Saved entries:
§ §
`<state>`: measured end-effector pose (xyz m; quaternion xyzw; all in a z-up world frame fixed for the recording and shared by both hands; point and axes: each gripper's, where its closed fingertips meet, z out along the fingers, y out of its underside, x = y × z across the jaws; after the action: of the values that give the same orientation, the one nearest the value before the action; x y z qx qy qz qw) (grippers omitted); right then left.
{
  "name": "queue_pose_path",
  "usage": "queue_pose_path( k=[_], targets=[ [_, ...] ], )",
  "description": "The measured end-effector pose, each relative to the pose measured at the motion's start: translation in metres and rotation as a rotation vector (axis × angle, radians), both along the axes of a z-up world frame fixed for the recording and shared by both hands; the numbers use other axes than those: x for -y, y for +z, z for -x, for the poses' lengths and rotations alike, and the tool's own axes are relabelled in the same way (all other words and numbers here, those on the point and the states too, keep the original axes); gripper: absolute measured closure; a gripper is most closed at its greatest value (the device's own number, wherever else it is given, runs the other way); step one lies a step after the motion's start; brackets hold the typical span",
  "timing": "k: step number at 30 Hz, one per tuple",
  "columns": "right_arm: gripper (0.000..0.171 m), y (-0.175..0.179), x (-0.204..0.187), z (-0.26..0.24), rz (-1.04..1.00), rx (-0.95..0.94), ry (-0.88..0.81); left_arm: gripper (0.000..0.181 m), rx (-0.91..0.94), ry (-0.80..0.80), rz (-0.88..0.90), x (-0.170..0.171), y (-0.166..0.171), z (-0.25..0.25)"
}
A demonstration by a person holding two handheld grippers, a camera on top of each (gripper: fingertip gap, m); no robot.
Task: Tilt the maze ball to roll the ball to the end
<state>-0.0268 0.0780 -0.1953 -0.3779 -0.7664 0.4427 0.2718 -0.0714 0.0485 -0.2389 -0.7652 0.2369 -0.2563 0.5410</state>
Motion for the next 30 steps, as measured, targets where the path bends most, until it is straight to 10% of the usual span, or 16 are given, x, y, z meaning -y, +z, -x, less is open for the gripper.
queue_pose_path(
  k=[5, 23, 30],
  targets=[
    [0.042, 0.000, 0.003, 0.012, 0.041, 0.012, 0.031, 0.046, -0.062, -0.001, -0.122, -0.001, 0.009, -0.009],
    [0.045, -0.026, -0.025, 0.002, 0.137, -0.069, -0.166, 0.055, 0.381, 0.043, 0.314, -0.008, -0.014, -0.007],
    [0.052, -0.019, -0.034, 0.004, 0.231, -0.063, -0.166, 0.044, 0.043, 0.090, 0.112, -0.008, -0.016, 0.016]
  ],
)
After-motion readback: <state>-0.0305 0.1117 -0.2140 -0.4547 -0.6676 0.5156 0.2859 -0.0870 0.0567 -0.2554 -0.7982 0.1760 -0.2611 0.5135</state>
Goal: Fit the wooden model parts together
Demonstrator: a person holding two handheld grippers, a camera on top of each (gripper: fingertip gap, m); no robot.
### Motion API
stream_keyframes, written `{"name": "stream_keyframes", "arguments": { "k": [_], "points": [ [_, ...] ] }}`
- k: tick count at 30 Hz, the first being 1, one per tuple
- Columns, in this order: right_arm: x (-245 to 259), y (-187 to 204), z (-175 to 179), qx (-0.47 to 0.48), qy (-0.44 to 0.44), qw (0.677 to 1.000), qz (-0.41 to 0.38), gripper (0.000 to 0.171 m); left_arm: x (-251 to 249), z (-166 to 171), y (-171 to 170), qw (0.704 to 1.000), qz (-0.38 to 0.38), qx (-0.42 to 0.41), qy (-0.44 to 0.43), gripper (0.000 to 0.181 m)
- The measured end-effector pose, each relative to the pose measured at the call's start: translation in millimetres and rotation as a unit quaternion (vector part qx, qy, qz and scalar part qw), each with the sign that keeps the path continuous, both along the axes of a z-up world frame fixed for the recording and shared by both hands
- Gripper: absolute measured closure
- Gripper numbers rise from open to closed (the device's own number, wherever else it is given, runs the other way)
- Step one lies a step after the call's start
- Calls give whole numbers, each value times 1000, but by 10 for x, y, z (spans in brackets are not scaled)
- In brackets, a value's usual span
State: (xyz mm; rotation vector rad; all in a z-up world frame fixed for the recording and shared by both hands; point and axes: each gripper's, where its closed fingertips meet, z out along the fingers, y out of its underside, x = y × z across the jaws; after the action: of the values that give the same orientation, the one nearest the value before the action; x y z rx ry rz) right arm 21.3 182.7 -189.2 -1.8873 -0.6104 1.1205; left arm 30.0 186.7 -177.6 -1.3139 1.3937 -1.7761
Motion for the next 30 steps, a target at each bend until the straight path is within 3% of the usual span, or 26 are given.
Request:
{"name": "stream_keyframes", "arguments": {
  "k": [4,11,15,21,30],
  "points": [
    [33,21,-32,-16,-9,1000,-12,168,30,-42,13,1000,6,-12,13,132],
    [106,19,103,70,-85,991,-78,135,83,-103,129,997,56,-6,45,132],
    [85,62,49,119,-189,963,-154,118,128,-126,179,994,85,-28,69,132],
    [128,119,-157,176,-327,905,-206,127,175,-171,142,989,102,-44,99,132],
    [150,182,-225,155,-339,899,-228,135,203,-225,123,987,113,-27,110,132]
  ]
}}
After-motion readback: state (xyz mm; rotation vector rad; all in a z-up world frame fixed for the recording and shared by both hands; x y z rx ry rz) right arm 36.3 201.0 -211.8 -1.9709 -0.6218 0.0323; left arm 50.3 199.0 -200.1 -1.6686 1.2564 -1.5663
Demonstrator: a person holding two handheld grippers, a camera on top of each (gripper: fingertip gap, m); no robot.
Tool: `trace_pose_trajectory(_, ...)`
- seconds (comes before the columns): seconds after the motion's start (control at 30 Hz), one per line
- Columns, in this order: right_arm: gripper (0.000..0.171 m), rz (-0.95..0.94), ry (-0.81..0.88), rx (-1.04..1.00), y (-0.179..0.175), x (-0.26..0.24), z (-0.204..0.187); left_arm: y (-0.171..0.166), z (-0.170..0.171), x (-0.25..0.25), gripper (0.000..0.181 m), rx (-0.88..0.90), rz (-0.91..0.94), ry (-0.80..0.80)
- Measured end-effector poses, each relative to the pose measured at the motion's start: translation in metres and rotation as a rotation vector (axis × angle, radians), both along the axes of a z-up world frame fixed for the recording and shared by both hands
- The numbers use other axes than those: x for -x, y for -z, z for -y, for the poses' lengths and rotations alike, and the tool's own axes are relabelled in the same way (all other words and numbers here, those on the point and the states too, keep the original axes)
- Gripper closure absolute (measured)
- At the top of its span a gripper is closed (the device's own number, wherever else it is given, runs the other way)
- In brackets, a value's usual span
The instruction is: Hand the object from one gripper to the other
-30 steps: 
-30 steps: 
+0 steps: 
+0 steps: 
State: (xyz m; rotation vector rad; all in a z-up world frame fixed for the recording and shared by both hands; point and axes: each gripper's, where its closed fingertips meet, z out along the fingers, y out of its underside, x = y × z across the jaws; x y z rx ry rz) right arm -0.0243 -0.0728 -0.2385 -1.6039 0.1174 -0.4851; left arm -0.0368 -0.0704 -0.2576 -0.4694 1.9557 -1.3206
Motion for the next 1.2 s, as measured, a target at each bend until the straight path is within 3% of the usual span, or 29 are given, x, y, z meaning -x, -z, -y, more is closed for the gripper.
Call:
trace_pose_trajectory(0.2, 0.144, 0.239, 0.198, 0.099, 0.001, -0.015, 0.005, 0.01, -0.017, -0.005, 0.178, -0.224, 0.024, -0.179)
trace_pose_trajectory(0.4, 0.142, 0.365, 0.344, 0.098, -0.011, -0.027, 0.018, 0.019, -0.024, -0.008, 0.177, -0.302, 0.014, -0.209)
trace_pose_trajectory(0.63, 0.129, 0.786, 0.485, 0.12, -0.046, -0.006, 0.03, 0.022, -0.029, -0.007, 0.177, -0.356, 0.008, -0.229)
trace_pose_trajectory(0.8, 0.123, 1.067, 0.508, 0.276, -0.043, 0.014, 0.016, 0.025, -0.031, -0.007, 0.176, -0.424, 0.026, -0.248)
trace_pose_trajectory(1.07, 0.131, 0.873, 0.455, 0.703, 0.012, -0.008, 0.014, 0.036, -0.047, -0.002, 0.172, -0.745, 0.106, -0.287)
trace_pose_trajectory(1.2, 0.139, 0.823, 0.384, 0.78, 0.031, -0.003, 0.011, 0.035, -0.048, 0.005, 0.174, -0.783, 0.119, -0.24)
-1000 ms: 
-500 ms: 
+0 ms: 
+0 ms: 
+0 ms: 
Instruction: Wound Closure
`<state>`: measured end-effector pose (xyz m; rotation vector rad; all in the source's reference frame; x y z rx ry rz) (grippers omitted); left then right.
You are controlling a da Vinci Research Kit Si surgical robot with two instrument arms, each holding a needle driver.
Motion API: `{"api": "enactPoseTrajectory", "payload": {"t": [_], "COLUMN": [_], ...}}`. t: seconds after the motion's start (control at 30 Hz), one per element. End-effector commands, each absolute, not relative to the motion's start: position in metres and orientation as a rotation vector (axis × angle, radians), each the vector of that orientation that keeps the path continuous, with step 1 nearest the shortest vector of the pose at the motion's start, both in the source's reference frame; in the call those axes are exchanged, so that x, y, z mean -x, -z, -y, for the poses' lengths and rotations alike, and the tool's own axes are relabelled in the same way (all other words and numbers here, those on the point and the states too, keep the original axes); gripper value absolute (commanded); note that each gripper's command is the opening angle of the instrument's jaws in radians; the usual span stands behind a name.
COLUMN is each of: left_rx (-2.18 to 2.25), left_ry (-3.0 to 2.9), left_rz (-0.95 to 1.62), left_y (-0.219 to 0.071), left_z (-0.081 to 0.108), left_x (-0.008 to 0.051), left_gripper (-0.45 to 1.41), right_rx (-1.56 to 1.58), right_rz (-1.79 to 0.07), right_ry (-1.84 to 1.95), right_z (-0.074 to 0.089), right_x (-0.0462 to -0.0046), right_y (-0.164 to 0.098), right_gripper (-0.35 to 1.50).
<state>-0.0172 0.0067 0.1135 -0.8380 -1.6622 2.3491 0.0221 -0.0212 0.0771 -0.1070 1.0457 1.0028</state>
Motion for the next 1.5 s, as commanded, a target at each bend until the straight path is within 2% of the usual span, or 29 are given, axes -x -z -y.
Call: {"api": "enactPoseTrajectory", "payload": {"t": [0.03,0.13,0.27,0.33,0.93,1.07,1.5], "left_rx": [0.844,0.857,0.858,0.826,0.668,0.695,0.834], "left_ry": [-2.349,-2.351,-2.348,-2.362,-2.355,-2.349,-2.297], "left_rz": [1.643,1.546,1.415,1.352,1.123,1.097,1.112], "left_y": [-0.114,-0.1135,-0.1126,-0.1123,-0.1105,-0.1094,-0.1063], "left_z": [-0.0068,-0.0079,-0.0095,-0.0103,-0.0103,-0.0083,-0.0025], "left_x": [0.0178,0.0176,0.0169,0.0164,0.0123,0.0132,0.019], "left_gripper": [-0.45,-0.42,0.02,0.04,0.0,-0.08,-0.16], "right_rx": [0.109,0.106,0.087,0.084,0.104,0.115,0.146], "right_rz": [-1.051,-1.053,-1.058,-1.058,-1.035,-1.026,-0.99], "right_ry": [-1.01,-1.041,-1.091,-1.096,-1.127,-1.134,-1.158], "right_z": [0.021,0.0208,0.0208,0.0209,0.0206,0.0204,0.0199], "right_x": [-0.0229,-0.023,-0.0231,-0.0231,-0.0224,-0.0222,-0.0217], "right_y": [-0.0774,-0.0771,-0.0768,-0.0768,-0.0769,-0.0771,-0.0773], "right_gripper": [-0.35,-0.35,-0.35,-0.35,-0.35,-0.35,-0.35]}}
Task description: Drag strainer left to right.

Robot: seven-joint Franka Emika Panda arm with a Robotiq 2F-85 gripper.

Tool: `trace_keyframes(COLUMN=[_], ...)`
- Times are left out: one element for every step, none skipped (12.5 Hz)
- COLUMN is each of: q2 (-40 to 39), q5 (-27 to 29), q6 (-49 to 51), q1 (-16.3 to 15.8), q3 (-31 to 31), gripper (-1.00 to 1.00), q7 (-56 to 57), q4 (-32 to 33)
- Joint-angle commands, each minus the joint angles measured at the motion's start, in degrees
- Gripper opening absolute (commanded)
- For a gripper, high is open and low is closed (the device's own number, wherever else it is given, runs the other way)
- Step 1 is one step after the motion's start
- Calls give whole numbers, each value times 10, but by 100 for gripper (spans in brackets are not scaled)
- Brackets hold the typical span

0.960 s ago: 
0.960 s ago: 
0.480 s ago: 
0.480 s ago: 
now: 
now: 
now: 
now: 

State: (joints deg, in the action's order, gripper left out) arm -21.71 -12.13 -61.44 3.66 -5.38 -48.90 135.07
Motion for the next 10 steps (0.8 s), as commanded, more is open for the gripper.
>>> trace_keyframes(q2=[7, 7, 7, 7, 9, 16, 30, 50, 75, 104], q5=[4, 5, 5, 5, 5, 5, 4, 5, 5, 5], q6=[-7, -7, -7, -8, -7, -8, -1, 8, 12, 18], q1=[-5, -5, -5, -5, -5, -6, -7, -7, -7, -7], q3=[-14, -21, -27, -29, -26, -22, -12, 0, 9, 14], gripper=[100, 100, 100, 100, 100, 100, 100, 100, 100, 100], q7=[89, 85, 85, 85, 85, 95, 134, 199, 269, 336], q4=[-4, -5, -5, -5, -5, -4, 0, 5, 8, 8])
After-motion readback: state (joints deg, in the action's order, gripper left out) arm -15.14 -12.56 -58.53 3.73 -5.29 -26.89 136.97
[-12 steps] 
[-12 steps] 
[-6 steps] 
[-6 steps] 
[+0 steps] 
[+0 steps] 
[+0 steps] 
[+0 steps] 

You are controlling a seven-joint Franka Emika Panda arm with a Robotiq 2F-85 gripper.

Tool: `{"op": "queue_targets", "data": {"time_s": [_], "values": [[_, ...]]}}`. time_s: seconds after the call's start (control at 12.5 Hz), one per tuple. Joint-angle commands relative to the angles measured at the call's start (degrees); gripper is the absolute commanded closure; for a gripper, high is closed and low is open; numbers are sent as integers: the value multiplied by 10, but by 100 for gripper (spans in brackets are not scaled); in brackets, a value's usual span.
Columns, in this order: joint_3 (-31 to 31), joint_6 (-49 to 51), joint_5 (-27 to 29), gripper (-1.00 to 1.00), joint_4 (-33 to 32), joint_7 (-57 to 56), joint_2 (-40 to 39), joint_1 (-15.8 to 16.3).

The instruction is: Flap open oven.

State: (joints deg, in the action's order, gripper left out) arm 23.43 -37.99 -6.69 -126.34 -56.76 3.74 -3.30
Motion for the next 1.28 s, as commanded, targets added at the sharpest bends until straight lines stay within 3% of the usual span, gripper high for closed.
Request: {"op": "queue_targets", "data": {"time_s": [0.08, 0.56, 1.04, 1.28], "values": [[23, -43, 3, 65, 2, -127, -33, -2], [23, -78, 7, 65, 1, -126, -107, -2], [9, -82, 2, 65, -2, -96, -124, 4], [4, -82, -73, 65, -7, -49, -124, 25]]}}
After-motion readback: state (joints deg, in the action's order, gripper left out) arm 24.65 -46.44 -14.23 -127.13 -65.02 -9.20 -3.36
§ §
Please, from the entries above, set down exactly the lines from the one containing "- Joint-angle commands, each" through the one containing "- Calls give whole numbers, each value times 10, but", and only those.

- **EXPECTED ANSWER**
- Joint-angle commands, each minus the joint angles measured at the motion's start, in degrees
- Gripper opening absolute (commanded)
- For a gripper, high is open and low is closed (the device's own number, wherever else it is given, runs the other way)
- Step 1 is one step after the motion's start
- Calls give whole numbers, each value times 10, but by 100 for gripper (spans in brackets are not scaled)

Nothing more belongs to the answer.